**Task instructions:**
Everything from the line containing "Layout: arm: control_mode" to the last line of the listing below, inclusive, is what you should output, exactly as it appears.

*** Block opens ***

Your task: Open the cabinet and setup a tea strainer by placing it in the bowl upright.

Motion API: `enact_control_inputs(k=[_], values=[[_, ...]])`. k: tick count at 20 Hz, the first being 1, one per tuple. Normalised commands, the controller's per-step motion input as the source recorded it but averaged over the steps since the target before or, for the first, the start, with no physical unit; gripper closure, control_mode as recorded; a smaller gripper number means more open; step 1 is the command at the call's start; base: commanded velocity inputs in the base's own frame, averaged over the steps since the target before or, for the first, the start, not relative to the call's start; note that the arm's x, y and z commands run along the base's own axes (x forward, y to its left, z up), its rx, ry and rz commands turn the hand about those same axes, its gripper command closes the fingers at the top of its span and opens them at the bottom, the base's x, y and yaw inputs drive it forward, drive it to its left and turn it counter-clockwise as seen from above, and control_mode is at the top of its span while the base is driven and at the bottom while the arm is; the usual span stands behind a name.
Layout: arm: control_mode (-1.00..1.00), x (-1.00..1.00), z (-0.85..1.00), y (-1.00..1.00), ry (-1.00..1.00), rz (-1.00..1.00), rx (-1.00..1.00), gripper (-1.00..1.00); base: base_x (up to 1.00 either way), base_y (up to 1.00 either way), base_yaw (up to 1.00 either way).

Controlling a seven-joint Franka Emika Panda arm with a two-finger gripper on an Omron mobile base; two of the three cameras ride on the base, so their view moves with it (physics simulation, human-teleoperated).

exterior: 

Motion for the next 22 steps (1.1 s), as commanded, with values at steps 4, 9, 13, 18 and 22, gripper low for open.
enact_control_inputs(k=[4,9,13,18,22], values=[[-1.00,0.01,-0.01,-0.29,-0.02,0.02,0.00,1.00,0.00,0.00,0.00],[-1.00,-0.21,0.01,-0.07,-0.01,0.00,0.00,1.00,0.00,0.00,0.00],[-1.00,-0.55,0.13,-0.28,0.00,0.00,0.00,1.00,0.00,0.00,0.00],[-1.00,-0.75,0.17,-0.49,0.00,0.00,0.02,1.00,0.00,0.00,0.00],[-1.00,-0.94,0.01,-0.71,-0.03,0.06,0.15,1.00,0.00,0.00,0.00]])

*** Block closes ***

**Result for this task:**
Layout: arm: control_mode (-1.00..1.00), x (-1.00..1.00), z (-0.85..1.00), y (-1.00..1.00), ry (-1.00..1.00), rz (-1.00..1.00), rx (-1.00..1.00), gripper (-1.00..1.00); base: base_x (up to 1.00 either way), base_y (up to 1.00 either way), base_yaw (up to 1.00 either way).

Controlling a seven-joint Franka Emika Panda arm with a two-finger gripper on an Omron mobile base; two of the three cameras ride on the base, so their view moves with it (physics simulation, human-teleoperated).

exterior: 

Motion for the next 22 steps (1.1 s), as commanded, with values at steps 4, 9, 13, 18 and 22, gripper low for open.
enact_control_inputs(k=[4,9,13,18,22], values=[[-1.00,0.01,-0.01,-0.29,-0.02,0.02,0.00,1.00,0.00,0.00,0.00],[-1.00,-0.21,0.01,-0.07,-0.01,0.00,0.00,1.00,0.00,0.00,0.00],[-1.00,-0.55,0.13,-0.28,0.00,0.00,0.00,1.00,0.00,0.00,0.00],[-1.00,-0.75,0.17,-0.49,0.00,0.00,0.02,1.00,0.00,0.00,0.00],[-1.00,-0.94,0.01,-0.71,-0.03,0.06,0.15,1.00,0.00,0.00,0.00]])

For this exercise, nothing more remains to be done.